Entre d'une part l'acte et l'expérience du témoignage [performatif] et d'autre part la certitude de la preuve [théorico-constatif], la frontière est en principe, en droit, infranchissable. Mais en fait, la limite est fragile, la confusion toujours possible [comme toute frontière performatif/constatif, y compris dans la version austinienne]. Quelle que soit la langue, le glissement d'un sens à l'autre peut toujours se produire. Il est interdit, mais constamment pratiqué.

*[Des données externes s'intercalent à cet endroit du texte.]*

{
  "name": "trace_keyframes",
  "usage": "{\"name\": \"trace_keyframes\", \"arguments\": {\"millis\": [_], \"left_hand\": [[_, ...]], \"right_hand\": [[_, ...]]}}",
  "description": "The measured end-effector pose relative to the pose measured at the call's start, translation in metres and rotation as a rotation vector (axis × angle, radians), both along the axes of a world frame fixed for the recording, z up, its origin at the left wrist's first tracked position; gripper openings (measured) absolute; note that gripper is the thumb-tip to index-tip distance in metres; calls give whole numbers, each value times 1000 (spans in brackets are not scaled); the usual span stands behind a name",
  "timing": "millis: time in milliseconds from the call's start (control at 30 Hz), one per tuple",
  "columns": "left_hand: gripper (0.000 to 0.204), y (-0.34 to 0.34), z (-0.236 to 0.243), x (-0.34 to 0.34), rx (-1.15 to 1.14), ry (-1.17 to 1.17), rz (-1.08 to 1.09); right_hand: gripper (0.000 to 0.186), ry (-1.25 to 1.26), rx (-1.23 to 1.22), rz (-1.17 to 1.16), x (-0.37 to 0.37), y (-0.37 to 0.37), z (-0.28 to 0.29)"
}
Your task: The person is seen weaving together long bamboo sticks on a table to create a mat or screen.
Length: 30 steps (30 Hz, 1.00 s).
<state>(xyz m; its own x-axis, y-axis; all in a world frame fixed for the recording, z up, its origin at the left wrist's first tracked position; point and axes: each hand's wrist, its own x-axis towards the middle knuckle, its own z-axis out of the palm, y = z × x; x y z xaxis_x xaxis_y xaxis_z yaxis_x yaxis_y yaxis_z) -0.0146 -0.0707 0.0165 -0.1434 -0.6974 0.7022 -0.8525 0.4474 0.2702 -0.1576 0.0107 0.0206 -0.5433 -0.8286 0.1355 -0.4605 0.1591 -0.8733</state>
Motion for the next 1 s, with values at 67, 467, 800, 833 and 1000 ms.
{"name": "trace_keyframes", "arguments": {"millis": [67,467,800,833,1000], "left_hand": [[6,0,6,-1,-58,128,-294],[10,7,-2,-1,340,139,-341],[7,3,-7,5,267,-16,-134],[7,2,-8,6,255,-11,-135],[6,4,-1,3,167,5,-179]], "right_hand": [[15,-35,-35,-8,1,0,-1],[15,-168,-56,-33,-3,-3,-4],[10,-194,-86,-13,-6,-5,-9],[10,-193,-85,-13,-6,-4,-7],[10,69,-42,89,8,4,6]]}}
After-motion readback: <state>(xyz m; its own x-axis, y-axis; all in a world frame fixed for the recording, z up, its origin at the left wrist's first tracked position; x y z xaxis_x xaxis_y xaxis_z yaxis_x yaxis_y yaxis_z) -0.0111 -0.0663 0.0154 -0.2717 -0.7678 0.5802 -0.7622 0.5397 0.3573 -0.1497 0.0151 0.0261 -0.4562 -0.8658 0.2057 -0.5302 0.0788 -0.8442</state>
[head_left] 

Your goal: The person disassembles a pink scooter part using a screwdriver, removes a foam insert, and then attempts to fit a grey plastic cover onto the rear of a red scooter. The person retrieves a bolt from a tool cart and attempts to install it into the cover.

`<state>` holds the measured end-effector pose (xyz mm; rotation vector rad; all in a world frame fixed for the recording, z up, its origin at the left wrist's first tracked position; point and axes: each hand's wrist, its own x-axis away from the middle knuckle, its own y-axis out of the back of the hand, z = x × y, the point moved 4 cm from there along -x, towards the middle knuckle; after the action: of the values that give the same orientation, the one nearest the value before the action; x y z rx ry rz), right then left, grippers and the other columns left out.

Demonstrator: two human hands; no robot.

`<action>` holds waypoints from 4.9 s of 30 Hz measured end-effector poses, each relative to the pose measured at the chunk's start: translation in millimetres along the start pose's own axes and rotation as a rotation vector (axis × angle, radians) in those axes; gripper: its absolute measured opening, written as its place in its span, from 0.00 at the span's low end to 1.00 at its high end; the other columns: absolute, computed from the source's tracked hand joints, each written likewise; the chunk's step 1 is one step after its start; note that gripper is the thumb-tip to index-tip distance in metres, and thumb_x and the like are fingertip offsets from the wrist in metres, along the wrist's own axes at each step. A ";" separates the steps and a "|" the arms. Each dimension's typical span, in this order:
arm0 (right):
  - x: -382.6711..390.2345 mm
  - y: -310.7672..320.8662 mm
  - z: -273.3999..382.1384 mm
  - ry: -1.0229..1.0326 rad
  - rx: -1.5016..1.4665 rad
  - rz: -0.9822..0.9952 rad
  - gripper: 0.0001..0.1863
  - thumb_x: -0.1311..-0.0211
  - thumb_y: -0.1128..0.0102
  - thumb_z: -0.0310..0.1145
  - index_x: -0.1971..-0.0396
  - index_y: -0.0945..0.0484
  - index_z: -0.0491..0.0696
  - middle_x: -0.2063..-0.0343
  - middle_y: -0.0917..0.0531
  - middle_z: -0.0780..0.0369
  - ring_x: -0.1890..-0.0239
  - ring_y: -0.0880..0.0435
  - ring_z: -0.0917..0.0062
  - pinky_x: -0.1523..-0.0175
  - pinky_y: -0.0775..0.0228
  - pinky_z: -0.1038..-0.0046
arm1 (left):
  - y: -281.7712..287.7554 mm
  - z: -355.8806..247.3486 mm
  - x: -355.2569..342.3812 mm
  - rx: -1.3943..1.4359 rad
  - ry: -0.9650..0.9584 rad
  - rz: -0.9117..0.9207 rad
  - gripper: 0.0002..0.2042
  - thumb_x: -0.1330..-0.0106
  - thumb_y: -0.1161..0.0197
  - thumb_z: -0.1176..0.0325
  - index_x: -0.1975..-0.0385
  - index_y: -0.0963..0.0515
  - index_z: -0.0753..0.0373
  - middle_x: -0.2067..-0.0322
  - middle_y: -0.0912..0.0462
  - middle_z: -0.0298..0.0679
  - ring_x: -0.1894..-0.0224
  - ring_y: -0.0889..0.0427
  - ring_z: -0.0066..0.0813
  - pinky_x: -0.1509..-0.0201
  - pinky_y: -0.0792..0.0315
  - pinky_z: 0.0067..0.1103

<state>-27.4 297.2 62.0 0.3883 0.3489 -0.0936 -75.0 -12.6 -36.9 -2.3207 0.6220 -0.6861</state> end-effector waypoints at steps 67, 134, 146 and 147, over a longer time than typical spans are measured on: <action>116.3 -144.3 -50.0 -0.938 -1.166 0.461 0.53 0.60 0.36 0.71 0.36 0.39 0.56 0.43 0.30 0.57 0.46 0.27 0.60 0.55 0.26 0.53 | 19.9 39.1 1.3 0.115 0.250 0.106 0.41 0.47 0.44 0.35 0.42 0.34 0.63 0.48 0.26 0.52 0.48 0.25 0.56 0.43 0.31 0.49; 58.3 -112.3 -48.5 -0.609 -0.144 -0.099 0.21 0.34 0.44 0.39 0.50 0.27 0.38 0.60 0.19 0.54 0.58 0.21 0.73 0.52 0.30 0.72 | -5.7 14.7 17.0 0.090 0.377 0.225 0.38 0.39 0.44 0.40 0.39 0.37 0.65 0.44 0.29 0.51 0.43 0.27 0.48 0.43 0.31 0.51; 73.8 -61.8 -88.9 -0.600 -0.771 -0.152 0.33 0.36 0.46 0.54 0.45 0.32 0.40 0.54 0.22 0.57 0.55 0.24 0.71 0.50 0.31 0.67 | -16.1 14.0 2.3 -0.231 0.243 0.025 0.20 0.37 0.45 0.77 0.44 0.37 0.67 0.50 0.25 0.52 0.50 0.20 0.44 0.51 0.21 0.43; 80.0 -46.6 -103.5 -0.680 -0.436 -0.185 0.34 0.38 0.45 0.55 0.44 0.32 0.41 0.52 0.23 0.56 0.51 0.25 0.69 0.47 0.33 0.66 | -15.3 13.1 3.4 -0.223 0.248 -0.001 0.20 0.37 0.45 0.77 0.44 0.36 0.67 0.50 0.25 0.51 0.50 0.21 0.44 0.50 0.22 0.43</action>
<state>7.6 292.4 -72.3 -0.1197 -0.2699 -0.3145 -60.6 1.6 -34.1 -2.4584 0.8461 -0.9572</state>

Pour qu'il y ait témoignage, il faut accepter l'axiome : Témoigner n'est pas prouver. Témoigner, c'est rappeler le caractère sensible d'une présence passée, c'est en appeler à un acte de foi, une croyance à l'égard d'une parole qui engage, d'une responsabilité ou d'une promesse susceptible de trahison ou de parjure. Mais ce sens de "témoignage" est souvent contaminé par celui de "preuve" [dès qu'on en appelle à un savoir, une certitude théorique, un jugement].

 

 

Le témoignage ne peut se dire que dans l'idiome singulier du témoin. Il est intraduisible, toujours lié à l'expérience d'une date que, par son unicité, on peut qualifier de poétique. Mais pour être entendu, il faut qu'il soit traduit dans la langue des autres - sans quoi il ne vaudrait rien comme témoignage.